Designing a safe and scalable reporting system for Wikipedia.

The team


Why do we need PIRS?

Big tech platforms like Reddit, Discord, Instagram, and Twitter have reporting systems that protect users from harm and the platform from regulation. Our self-governing communities on Wikipedia have devised various creative ways of moderating online social interactions, but there is no official, effective, and transparent reporting system that is accessible to all. For years the community has requested such a system and this year Trust and Safety passed a Universal Code of Conduct which promises an incident reporting tool as a means of enforcing policy.

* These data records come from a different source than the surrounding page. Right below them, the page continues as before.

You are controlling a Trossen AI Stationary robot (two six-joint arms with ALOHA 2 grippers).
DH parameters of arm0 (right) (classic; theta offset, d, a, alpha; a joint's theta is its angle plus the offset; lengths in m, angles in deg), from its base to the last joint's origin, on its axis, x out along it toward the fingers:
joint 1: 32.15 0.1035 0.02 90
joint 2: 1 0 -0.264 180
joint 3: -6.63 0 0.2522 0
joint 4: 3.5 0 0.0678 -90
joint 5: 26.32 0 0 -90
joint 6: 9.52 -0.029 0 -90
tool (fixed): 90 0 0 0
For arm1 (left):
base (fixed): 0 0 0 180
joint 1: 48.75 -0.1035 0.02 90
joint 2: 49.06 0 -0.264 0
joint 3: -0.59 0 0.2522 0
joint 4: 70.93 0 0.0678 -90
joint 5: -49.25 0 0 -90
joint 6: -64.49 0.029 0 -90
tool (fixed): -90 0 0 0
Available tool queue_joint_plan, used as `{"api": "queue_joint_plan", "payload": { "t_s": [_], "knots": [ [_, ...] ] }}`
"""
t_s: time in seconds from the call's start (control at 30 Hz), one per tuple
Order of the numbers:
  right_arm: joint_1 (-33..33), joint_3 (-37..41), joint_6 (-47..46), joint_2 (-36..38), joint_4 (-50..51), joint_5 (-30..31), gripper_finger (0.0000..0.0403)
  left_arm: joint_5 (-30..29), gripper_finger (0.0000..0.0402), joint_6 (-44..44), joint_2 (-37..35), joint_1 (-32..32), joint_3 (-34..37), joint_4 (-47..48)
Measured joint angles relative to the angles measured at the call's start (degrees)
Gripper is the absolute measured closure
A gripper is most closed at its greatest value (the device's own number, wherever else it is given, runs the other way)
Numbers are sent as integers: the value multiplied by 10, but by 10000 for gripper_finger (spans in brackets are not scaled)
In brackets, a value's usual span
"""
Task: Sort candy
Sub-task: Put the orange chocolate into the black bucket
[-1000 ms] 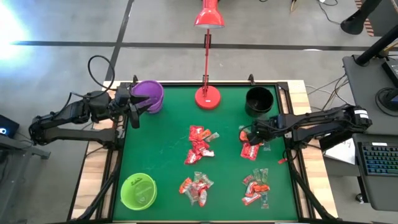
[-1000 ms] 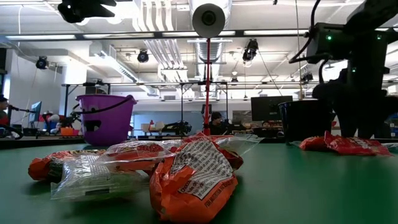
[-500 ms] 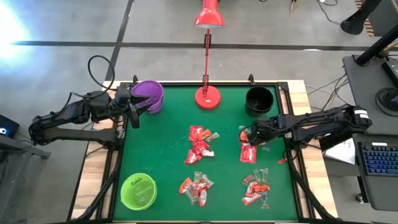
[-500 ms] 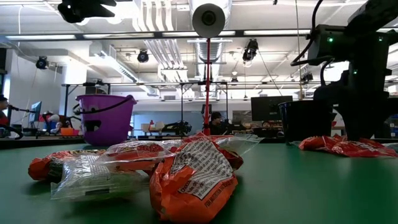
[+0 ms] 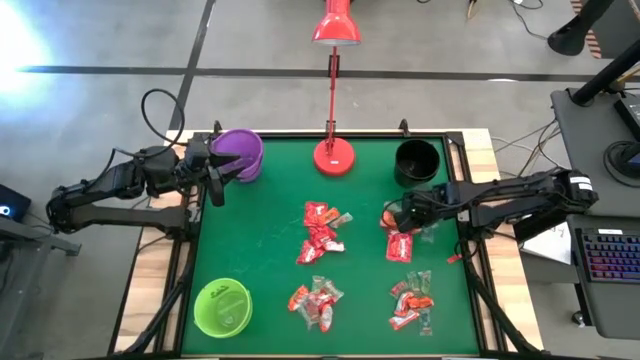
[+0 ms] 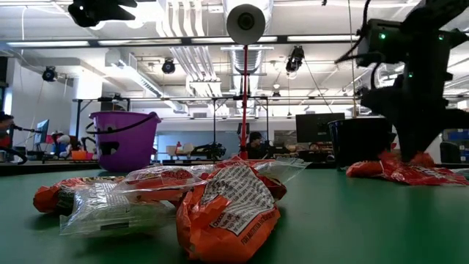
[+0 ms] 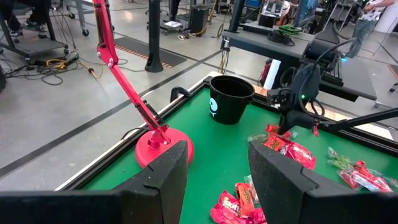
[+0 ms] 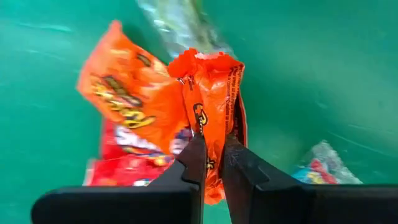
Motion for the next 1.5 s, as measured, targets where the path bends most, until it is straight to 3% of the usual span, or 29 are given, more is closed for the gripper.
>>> {"api": "queue_joint_plan", "payload": {
  "t_s": [0.37, 0.7, 1.1, 1.5],
  "knots": [
    [0, -64, 23, 0, 2, 12, 375, 0, 249, 0, 0, 0, 0, 0],
    [-10, -150, 82, 1, 17, 106, 375, 0, 249, 2, 0, 0, 0, 0],
    [-72, -293, 161, 1, 189, 231, 375, 0, 249, 2, 0, 0, 0, 0],
    [-172, -303, 251, 1, 216, 242, 364, 0, 249, 2, 0, 0, 0, 0]
  ]
}}
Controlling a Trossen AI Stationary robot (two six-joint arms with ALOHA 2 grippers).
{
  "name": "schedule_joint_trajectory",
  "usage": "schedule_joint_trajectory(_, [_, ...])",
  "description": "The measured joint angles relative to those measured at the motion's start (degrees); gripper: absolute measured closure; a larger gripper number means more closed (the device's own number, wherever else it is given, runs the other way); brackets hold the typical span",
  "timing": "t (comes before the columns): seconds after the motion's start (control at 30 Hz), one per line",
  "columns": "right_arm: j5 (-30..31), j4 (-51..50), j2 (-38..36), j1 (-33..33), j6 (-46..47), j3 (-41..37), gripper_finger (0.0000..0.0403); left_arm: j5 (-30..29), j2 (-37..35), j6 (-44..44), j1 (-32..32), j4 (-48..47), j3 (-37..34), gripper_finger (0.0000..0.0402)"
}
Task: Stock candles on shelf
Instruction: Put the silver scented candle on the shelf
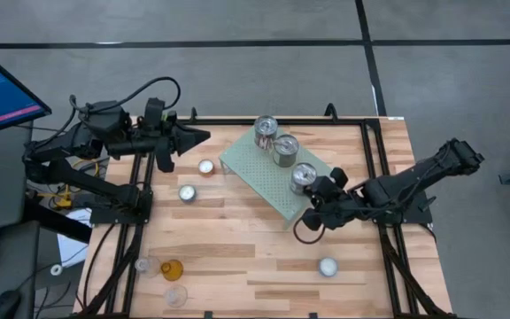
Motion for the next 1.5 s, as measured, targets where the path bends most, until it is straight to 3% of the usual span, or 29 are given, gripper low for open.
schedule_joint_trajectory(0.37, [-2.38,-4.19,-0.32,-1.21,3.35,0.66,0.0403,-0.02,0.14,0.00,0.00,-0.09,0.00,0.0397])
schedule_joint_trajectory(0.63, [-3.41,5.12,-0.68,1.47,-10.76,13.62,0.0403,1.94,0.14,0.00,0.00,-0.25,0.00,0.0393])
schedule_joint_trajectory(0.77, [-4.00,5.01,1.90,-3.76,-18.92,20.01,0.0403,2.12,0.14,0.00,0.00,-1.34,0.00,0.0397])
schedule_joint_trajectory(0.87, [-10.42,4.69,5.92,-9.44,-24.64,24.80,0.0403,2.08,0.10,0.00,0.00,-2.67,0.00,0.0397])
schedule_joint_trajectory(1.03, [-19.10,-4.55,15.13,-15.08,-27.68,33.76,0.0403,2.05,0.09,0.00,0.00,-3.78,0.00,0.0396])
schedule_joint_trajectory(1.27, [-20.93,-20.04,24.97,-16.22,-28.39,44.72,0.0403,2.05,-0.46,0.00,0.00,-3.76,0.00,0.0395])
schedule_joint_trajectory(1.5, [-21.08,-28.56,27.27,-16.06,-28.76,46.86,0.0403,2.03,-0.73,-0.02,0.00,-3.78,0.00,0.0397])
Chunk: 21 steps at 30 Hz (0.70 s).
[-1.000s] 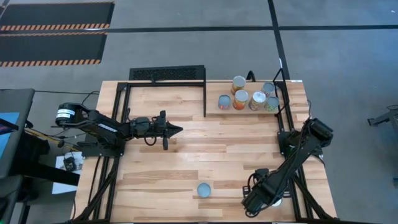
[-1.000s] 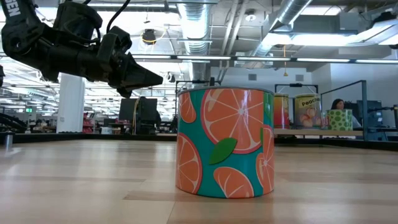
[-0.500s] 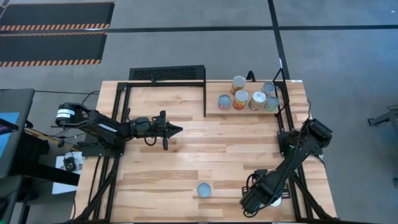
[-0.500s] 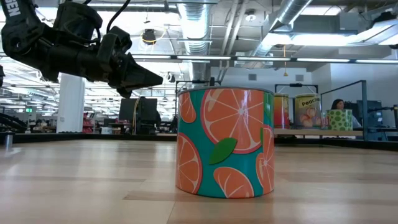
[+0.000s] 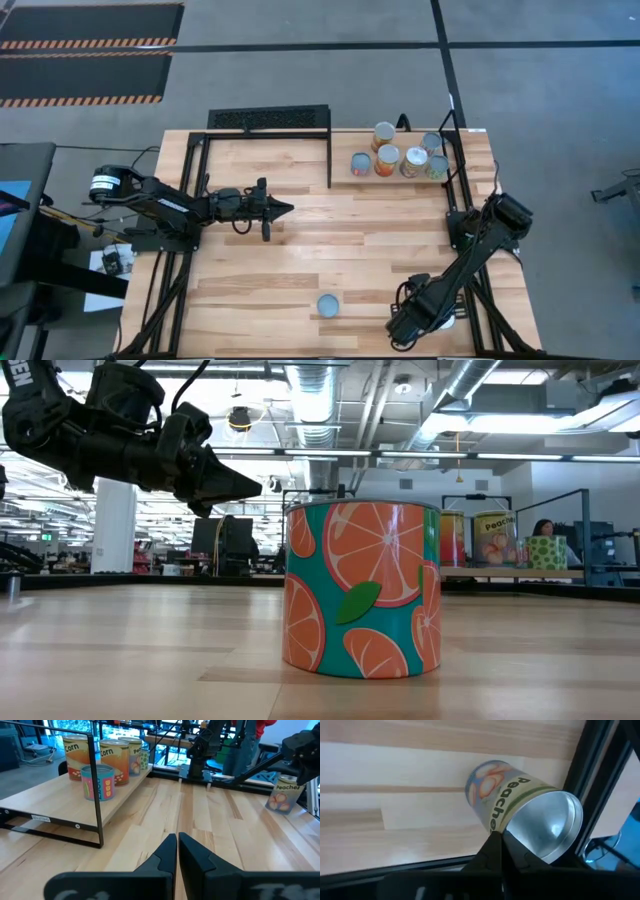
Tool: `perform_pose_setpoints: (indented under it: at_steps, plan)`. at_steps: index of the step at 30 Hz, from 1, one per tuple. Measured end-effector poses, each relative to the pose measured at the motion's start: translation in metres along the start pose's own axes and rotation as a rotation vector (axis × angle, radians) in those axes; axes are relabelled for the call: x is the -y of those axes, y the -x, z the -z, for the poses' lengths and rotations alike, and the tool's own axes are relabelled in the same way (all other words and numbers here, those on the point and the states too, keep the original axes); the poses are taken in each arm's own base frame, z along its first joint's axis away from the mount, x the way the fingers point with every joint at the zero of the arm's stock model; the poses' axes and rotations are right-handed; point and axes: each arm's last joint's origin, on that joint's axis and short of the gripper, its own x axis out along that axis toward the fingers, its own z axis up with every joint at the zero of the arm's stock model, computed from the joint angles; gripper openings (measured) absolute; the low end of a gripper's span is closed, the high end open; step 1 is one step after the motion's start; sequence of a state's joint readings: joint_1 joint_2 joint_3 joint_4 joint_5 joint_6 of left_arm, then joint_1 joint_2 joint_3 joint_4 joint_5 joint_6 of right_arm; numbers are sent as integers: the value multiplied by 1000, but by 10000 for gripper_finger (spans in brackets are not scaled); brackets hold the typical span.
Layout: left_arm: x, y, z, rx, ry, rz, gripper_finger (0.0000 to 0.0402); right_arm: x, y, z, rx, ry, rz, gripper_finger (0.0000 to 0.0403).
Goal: Pick and place cans onto a shelf
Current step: Put the canned peaches on the shelf aligned with the other canned peaches
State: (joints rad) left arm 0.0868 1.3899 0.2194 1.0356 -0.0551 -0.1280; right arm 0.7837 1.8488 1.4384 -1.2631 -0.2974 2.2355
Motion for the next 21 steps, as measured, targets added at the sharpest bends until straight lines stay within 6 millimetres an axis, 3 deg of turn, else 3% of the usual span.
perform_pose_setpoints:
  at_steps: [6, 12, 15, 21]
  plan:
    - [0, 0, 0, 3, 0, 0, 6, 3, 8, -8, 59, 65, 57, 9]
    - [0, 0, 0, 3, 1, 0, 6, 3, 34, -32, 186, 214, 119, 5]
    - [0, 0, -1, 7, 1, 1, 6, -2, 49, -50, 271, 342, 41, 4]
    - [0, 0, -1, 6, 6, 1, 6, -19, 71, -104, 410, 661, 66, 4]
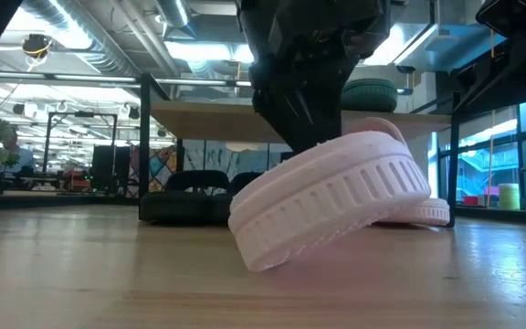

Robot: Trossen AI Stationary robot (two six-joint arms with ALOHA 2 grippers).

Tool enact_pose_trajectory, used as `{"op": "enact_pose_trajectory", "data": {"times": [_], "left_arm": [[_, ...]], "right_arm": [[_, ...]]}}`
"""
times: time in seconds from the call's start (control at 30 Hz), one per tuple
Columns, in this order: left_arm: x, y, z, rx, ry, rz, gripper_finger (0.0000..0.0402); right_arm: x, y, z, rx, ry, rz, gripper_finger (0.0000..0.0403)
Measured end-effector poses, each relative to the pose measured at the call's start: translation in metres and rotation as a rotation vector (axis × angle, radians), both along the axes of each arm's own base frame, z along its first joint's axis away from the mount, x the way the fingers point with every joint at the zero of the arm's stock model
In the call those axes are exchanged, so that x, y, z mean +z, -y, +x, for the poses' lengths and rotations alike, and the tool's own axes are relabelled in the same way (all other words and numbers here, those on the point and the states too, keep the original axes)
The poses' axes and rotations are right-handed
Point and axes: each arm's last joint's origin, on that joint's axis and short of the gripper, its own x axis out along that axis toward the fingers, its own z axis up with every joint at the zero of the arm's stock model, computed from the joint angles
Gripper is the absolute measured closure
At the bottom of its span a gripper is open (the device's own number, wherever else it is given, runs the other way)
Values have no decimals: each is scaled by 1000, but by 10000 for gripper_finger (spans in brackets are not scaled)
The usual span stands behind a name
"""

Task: Pick and place slides into the shelf
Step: Put the pink slipper under the shelf

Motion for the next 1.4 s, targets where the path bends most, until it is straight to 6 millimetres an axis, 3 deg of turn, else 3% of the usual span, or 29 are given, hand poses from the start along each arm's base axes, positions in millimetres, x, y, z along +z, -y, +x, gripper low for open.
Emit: {"op": "enact_pose_trajectory", "data": {"times": [0.27, 0.67, 1.03, 1.17, 1.4], "left_arm": [[0, -4, 2, 6, -15, -66, 217], [0, -3, 3, -7, 12, -31, 104], [13, -3, -5, 9, 0, -26, 95], [17, 8, -16, -15, -43, -11, 95], [36, 46, -34, -211, -9, -45, 95]], "right_arm": [[0, 0, 0, 0, 0, 1, 314], [0, 0, 0, 0, 0, 1, 314], [0, 0, 0, -5, 1, 9, 314], [0, -2, 0, 12, -18, 74, 314], [-3, -8, 1, 144, -86, 162, 314]]}}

More recently, the EU passed the Digital Services Act ****which requires big tech platforms, like Wikipedia, to have official systems in place for users to report policy violations.

The Universal Code of Conduct

In 2022, the Wikimedia community ratified the Universal Code of Conduct (UCoC), a community-led effort to create behavioral guidelines for all the wikis. As part of enforcing the UCoC, the UCoC committee and Wikimedia Trust and Safety proposed an “incident reporting tool” for our contributors to report incidents that violated the UCoC, to Admins on Wikipedia. Our team was responsible for stewarding the design and implementation of this tool.

Understanding the problem space

My first step was to understand the harassment ecosystem on Wikipedia. This involved a literature review of research the Foundation’s done on harassment in previous years, exploratory interviews with targets of harassment on the wikis, and a comparative analysis (deck, Miro) of reporting systems on other tech platforms.